5 Stages of Mediation

It can be intimidating to enter into mediation.  While every mediation is somewhat different based on the context of the situation, it is helpful for people who have agreed to use mediation as their resolution strategy to know what to expect:

Stage 1: Mediator's Opening Statement. After the parties are convened,  the mediator introduces everyone, explains the goals and rules of the mediation, and encourages each side to work cooperatively toward a settlement.

Stage 2: Parties' Opening Statements. Each party is invited to describe, in their own words, what the conflict is about and how they have been affected by it, and to present some general ideas about resolving it. While one person is speaking, the other(s) is not allowed to interrupt.

Stage 3: Discussion. The mediator will facilitate the parties to reflect on the opening statements to ensure that they have each heard and understand the other(s) position(s).  Together they will determine what issues need to be addressed.

Stage 4: Negotiation. The mediator will assist the parties to come to some agreement(s).  This is the meat of the mediation as parties start to see how they can help each other, cooperate with each other and work together to bring resolution to the situation.  All points that the parties agree to are determined together and they enter into any agreement(s) completely voluntarily.

Stage 5: Closure. This is the end of the mediation session.
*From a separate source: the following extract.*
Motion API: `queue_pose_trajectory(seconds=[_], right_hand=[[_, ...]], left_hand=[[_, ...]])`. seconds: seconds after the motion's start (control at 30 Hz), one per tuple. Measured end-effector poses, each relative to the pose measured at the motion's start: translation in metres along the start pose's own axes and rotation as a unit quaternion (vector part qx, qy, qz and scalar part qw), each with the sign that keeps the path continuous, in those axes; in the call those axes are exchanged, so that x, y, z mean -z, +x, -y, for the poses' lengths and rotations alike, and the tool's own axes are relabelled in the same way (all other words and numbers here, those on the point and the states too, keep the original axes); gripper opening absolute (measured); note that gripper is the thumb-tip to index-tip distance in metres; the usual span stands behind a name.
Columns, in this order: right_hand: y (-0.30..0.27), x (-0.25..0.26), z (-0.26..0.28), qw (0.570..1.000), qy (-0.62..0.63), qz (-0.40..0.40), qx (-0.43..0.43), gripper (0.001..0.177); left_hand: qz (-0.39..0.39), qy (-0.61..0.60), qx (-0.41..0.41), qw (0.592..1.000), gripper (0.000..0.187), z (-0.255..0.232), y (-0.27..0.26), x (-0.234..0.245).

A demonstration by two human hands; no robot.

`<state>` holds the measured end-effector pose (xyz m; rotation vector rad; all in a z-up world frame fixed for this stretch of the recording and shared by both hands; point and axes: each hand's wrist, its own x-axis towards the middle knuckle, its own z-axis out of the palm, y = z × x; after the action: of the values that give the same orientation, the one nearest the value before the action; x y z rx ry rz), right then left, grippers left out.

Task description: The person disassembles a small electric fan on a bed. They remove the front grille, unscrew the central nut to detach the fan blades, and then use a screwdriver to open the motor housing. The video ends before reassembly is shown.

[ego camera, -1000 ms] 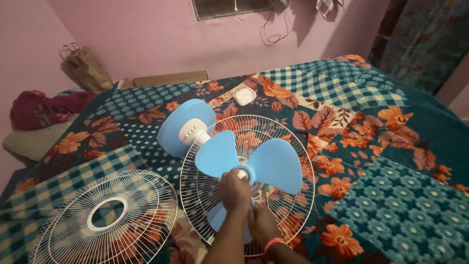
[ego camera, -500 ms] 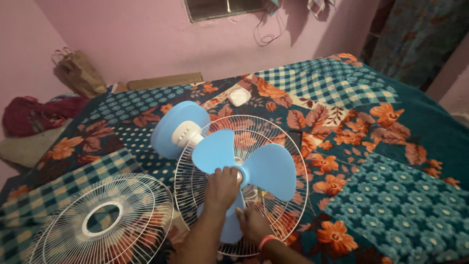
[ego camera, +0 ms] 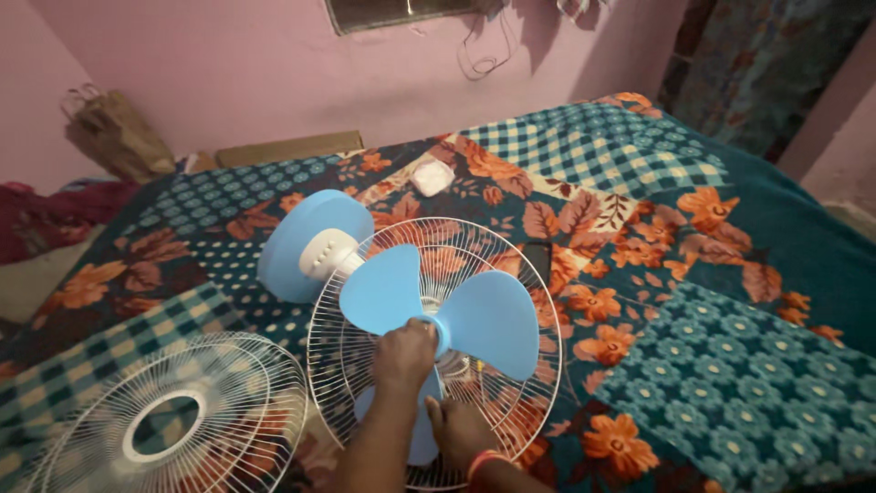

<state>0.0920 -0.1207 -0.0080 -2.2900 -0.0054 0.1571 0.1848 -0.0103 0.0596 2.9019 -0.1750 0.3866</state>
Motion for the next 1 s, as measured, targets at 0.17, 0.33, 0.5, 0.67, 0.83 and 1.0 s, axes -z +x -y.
queue_pose_trajectory(seconds=[0.17, 0.33, 0.5, 0.67, 0.83, 1.0], right_hand=[[-0.002, -0.007, -0.009, 0.999, 0.028, 0.012, 0.02, 0.046], [-0.001, -0.012, -0.012, 1.0, 0.012, 0.014, 0.001, 0.049], [-0.001, -0.009, -0.004, 0.999, -0.007, 0.008, -0.035, 0.047], [0.0, -0.006, -0.001, 0.999, -0.022, 0.036, -0.021, 0.053], [0.007, 0.002, 0.002, 0.998, -0.038, 0.046, 0.005, 0.052], [0.016, 0.005, -0.007, 0.992, -0.038, 0.115, 0.028, 0.053]], left_hand=[[-0.126, 0.169, -0.089, 0.973, 0.036, -0.009, -0.006, -0.01], [0.004, 0.05, 0.059, 0.997, 0.05, -0.015, -0.008, -0.002], [0.019, 0.1, 0.032, 0.994, 0.054, -0.016, -0.016, 0.003], [0.012, 0.094, -0.031, 0.995, 0.041, -0.005, -0.01, -0.007], [0.009, 0.065, -0.057, 0.996, 0.037, 0.004, -0.003, -0.009], [0.003, 0.088, -0.136, 0.987, 0.026, 0.014, -0.009, 0.004]])
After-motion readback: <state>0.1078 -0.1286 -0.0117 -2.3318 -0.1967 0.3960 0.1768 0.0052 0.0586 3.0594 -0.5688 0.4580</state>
If an agreement has been reached, the mediator may put its main provisions in writing as the parties listen. The mediator may ask each side to sign the written summary of agreement. If the parties want to, they can write up and sign a legally binding contract. If no agreement was reached in the first session, the mediator will review whatever progress has been made and advise everyone of their options, such as meeting again at a future date.